Exercise instructions
Line by line, copy the material below exactly as given.

Supplied material

+++

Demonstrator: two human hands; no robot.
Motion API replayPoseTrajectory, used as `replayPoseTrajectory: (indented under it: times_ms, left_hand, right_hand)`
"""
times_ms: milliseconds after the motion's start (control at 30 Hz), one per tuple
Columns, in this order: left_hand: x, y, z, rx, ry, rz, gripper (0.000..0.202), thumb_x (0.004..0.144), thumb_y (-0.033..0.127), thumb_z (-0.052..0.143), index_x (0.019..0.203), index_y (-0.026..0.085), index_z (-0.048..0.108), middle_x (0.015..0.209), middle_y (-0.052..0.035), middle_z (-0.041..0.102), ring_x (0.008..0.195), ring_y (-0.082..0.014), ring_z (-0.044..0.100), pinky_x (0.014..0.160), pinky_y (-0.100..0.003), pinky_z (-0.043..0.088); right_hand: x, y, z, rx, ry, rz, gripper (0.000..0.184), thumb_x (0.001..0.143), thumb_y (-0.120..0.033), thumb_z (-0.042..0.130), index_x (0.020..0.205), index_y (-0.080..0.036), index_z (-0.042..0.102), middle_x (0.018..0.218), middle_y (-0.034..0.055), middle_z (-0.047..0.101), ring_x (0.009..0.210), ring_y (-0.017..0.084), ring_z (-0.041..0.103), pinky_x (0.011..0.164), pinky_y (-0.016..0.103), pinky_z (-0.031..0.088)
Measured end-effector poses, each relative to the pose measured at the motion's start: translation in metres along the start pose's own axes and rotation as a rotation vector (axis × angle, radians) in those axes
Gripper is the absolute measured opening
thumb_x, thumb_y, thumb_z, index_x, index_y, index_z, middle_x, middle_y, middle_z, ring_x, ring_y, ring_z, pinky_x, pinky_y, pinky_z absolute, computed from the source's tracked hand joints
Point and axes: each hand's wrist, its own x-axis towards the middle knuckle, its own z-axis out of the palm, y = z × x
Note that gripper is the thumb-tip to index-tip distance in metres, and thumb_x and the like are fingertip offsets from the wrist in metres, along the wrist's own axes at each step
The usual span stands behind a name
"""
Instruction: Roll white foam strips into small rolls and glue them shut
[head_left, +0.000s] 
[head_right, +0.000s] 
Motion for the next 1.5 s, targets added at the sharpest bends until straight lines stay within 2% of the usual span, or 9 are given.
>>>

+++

Your response
Demonstrator: two human hands; no robot.
Motion API replayPoseTrajectory, used as `replayPoseTrajectory: (indented under it: times_ms, left_hand, right_hand)`
"""
times_ms: milliseconds after the motion's start (control at 30 Hz), one per tuple
Columns, in this order: left_hand: x, y, z, rx, ry, rz, gripper (0.000..0.202), thumb_x (0.004..0.144), thumb_y (-0.033..0.127), thumb_z (-0.052..0.143), index_x (0.019..0.203), index_y (-0.026..0.085), index_z (-0.048..0.108), middle_x (0.015..0.209), middle_y (-0.052..0.035), middle_z (-0.041..0.102), ring_x (0.008..0.195), ring_y (-0.082..0.014), ring_z (-0.044..0.100), pinky_x (0.014..0.160), pinky_y (-0.100..0.003), pinky_z (-0.043..0.088); right_hand: x, y, z, rx, ry, rz, gripper (0.000..0.184), thumb_x (0.001..0.143), thumb_y (-0.120..0.033), thumb_z (-0.042..0.130), index_x (0.020..0.205), index_y (-0.080..0.036), index_z (-0.042..0.102), middle_x (0.018..0.218), middle_y (-0.034..0.055), middle_z (-0.047..0.101), ring_x (0.009..0.210), ring_y (-0.017..0.084), ring_z (-0.041..0.103), pinky_x (0.011..0.164), pinky_y (-0.016..0.103), pinky_z (-0.031..0.088)
Measured end-effector poses, each relative to the pose measured at the motion's start: translation in metres along the start pose's own axes and rotation as a rotation vector (axis × angle, radians) in those axes
Gripper is the absolute measured opening
thumb_x, thumb_y, thumb_z, index_x, index_y, index_z, middle_x, middle_y, middle_z, ring_x, ring_y, ring_z, pinky_x, pinky_y, pinky_z absolute, computed from the source's tracked hand joints
Point and axes: each hand's wrist, its own x-axis towards the middle knuckle, its own z-axis out of the palm, y = z × x
Note that gripper is the thumb-tip to index-tip distance in metres, and thumb_x and the like are fingertip offsets from the wrist in metres, along the wrist's own axes at each step
The usual span stands behind a name
"""
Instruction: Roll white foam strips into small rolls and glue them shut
[head_left, +0.000s] 
[head_right, +0.000s] 
Motion for the next 1.5 s, targets added at the sharpest bends until straight lines stay within 2% of the usual span, or 9 are given.
>>>

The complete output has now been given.